The evening came, the neighbors arrived. There was the hurried moving of stage props, a terrific hammering behind the curtain, calls for hammers, nails, and laths, entreaties to "get off my head!" sarcastic reminders to "kindly step off my fingers"; queries as to "where are you going with my step-ladder?" and "who had the rouge last?" mingled with occasional and fearful crashes as hurrying people with stage furniture collided, and a general alarm when the curtain suddenly blazed up from a careless candle.

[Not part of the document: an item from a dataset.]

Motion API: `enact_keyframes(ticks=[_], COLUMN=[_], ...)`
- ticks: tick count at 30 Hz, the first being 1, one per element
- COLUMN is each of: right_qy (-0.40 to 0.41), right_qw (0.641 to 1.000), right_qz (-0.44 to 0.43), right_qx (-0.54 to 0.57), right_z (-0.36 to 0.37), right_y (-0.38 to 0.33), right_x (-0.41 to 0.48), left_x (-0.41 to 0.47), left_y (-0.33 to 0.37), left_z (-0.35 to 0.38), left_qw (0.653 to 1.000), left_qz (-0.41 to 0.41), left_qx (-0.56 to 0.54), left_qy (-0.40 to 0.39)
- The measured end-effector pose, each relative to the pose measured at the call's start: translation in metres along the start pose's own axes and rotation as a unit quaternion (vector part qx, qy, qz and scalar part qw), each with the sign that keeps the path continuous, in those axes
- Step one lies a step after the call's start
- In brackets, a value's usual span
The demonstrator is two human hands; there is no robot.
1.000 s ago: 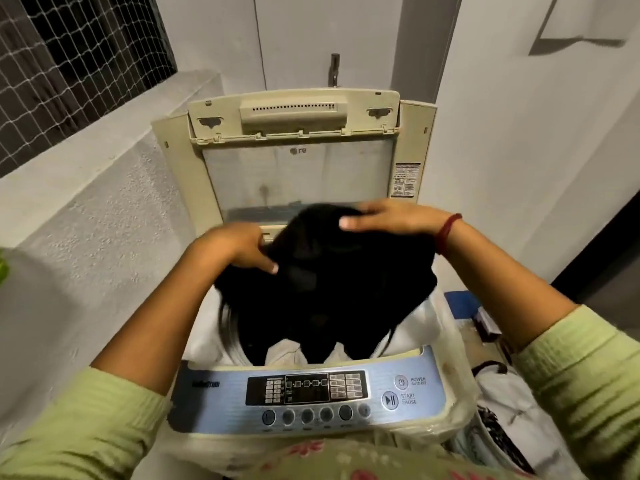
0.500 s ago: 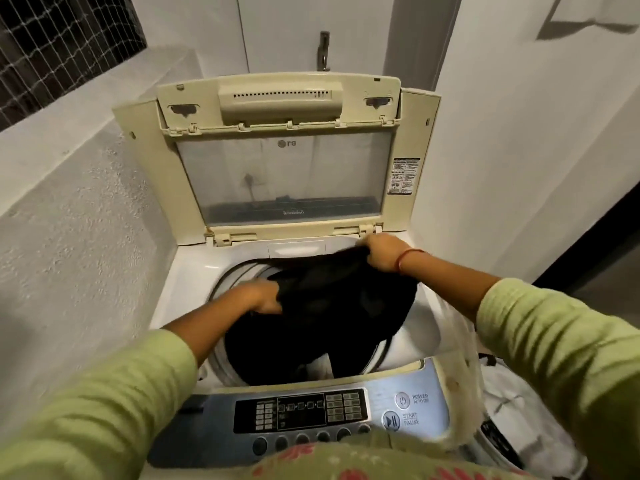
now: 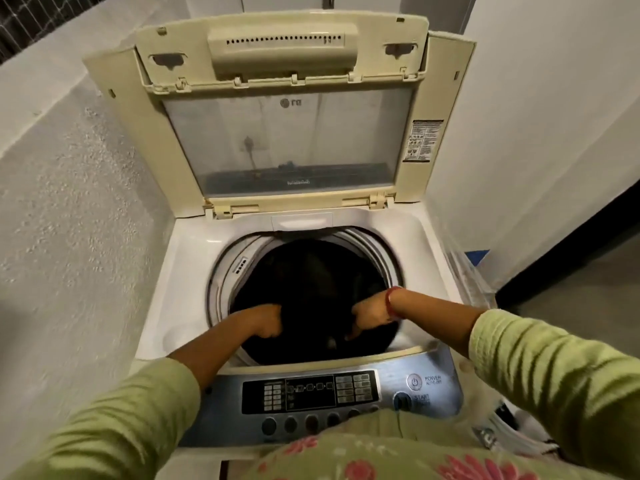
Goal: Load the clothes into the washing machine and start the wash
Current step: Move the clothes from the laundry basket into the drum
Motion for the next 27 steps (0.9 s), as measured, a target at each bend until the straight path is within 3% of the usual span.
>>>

In front of the curtain chairs were being ar­ranged in convergent rows. Rocking-chairs, leather-backed chairs, lounging chairs, dining-room chairs, kitchen, old derelicts from the attic, splint-seated from the store room, and every kind and nature of hassock and footstool. People were arriving and greeting one another in shouts, the noise behind the curtain being such as to render communication in the ordinary tone of voice impossible. Finally, the uproar ceased and the hoarse tones of the stage-manager subdued to a husky but perfectly audible whisper were heard to order every one off the stage but the stage people, for the curtain was "goin' up in about three seconds."

There was a scurrying and giggling, a heavy fall and a burst of half-stifled laughter, and then the curtain rose very jerkily and disclosed: —

SCENE: A Country Store.

[Counter, hams, rubber-boots, wooden pails hanging from the ceiling, advertisements tacked to the walls, stenciled adv., etc., steel traps, sign,

W. I. Goods and Groceries
TIMOTHY G. SEED

[Within, MR. SEED, in linen duster, brimless straw hat, leather boots with trousers tucked into the legs, chin-whiskers and rich brown wig, is busy chasing the cheese back into the cage.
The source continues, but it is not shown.